------ EXTRACTED MATERIAL ------

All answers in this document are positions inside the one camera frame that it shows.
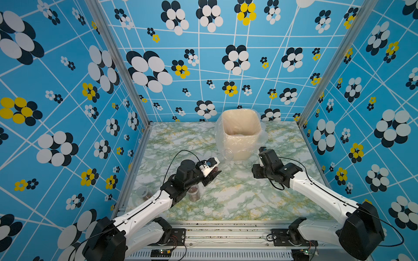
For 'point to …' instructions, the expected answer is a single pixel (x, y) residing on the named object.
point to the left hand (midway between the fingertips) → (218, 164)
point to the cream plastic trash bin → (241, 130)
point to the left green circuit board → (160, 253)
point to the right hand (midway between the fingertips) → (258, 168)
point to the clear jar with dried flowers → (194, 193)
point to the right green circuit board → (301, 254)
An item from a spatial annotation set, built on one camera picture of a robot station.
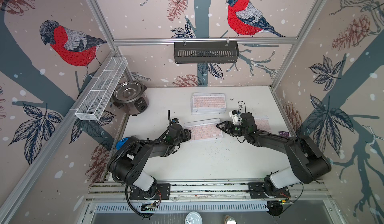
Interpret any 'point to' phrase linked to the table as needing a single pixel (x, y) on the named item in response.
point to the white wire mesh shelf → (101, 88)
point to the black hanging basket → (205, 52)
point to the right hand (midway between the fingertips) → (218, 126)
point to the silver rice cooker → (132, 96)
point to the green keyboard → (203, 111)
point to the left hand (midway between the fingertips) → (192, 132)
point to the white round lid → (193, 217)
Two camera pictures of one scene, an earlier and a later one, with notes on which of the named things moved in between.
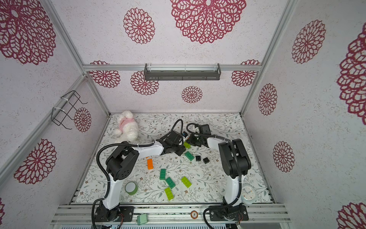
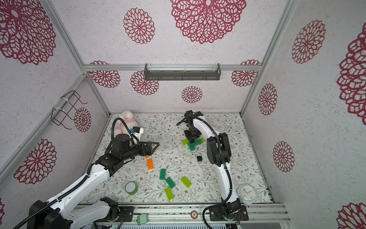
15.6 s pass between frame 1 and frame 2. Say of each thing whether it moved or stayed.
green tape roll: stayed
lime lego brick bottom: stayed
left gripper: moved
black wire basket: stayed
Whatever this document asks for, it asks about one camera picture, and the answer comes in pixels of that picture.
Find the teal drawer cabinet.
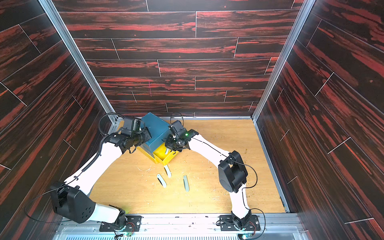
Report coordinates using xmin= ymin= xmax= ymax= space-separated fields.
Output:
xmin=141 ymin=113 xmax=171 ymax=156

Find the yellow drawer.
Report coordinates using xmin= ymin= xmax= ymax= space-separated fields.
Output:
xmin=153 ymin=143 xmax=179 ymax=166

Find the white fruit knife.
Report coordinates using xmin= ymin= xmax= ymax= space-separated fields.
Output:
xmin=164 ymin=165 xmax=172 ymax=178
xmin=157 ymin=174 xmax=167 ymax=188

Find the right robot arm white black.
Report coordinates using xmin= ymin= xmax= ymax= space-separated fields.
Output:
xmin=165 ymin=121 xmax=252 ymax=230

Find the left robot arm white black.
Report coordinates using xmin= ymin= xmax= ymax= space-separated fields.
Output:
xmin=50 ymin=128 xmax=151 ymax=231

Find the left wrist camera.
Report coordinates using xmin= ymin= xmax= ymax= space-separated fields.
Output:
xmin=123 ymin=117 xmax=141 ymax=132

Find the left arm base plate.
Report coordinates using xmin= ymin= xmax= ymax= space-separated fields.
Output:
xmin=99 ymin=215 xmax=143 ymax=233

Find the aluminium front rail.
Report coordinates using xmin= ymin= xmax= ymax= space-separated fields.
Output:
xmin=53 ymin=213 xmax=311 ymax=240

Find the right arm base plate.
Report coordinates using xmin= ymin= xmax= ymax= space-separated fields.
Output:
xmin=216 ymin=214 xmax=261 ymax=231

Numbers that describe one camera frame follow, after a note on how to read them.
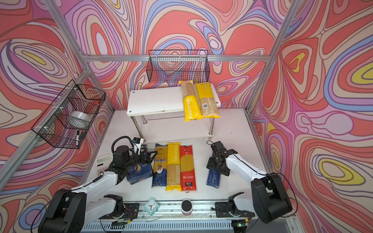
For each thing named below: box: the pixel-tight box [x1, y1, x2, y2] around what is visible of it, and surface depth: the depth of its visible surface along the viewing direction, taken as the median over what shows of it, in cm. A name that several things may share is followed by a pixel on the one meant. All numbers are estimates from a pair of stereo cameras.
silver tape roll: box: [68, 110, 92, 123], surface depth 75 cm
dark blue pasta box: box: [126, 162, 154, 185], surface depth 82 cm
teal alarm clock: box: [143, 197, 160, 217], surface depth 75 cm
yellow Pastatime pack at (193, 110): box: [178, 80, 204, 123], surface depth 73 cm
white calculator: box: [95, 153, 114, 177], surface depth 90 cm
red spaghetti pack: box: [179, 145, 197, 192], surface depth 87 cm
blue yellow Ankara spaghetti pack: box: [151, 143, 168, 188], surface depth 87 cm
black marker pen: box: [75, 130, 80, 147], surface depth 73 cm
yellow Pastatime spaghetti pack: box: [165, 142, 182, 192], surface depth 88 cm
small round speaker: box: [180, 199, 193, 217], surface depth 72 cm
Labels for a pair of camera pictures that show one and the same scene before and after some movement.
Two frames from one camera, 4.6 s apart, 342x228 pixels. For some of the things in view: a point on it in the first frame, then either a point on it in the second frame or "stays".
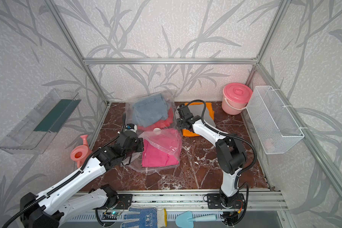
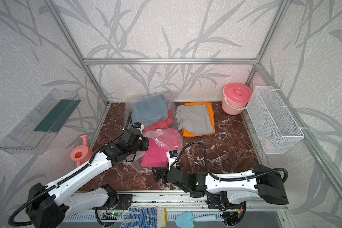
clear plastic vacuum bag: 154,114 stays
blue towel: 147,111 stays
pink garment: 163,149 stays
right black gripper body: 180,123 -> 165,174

------
------ EXTRACTED MATERIAL ------

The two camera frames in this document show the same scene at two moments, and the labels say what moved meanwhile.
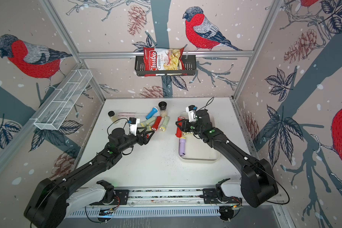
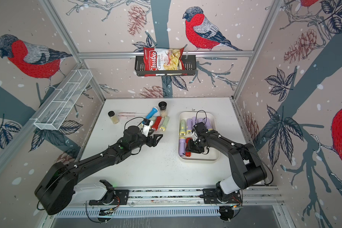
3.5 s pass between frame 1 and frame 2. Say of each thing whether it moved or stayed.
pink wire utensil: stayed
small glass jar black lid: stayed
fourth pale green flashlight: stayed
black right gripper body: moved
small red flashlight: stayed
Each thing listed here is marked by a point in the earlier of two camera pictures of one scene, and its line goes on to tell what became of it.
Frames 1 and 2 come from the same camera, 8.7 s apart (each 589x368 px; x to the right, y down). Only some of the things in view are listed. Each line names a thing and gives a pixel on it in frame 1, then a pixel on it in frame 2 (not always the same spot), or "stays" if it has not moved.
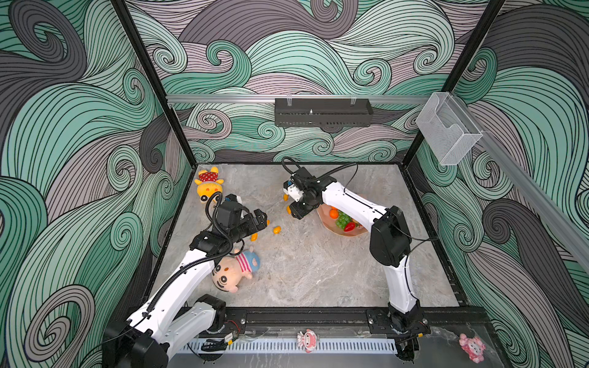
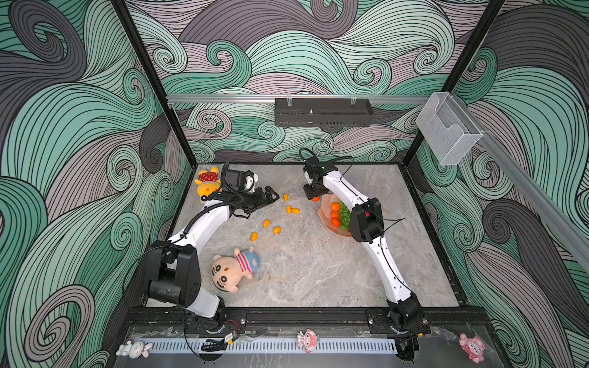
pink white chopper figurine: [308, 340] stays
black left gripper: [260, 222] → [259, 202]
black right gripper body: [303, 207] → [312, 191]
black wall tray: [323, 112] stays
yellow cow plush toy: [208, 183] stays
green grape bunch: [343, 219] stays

------
------ EXTRACTED MATERIAL ------

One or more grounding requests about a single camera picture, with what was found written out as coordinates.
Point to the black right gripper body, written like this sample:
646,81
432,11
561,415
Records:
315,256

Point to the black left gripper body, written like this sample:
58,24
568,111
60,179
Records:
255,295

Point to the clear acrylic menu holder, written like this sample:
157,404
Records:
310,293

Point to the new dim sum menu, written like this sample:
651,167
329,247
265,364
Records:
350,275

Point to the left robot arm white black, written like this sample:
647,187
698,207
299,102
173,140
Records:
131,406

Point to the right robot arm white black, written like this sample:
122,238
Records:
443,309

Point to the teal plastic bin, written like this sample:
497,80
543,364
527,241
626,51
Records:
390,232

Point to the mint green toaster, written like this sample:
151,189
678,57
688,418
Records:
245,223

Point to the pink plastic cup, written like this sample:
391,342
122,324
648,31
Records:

------

PROBLEM DESCRIPTION: Search the records above for the string "plate". Copy every line that contains it.

ANSWER FOR THE TASK:
Find the left arm base plate.
Find the right arm base plate.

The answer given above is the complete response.